Miss Yu is herself a cause celebre in China. Sister of Yu Luoke, one of countless intellectuals executed during the Cultural Revolution, the twice-divorced Miss Yu says she found real happiness only in her third marriage.

''Seeking,'' which tells of the trials leading to this marriage, is the final novel of an autobiographical trilogy. The previous installment, ''Tales of Spring,'' was published in 1982 and has been translated into European languages. It was controversial enough that the issue of Huacheng, the magazine which ran it, was banned.

Hence Miss Yu had difficulty getting any nationwide magazine to take the last novel. But the Yunnan magazine accepted it and apparently had an immense commercial success, reportedly selling some 300,000 copies.

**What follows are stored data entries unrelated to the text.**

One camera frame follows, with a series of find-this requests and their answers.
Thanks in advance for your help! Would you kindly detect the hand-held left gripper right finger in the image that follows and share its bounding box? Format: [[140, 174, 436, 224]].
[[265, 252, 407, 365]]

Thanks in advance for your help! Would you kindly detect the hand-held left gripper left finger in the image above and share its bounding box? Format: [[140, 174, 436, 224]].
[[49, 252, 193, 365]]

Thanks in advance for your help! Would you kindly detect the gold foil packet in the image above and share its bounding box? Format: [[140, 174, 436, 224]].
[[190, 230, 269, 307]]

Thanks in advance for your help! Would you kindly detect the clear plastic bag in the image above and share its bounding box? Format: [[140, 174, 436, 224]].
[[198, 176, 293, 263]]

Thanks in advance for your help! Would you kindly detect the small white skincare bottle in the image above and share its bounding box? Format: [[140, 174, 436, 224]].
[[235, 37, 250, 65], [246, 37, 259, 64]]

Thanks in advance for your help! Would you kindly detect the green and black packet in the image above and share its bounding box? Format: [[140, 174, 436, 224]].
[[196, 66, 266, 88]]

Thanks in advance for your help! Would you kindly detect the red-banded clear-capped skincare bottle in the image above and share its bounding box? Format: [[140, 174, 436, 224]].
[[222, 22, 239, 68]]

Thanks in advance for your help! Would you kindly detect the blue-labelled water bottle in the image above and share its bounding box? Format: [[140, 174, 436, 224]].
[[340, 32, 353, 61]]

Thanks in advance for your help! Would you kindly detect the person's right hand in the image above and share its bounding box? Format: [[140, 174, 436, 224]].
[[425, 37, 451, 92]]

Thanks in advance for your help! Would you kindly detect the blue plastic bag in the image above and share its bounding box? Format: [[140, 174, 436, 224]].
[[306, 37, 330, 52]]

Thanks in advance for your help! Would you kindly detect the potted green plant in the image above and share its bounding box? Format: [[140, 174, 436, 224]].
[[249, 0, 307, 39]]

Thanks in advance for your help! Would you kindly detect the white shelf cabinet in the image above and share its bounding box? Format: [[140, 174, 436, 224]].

What particularly riles Wang Xiuhua, author of the Peking Daily's critique, is Miss Yu's use of the revered Engels in her defense. In her novel, Miss Yu quotes a judge as saying ''Engels said 'a marriage without love is the most immoral (of marriages).' The basis of judging a divorce is the rupture of feeling.''

According to the Peking Daily, this takes Engels completely out of context. The newspaper then goes into a long comparison of the difference between love and marriage in a capitalist society and that in a socialist (i.e. communist) society.

In the former, marriage is supposed to depend on the free will of the individuals concerned.

In fact, however, because of the existence of private property and of exploited classes, all sorts of economic considerations enter in - inheritance, jobs, etc. Marriage is not truly free.

Only in communist society, when exploitation has ended and so has private property, can two individuals think of love as the only governing factor in marriage.

Ah, but there is a catch.

Socialist society - such as China is today - is a ''low stage of communist society, and there remain in it many old wounds. In order to truly realize love as the basis of marriage, we must greatly develop our economy, ceaselessly raise the ideological and moral level of people, educate people in marriage problems, consciously prevent the invasion of the rotten thoughts of feudalism and capitalism, and promote the communist spirit.''

This is just the kind of earnest jargon that completely turns off so many young people in China today. Whether or not they approve Miss Yu's particular approach to the problem, their hunger for a simple, uncomplicated definition of love and their sense of frustration over being individuals hemmed in by society, remains.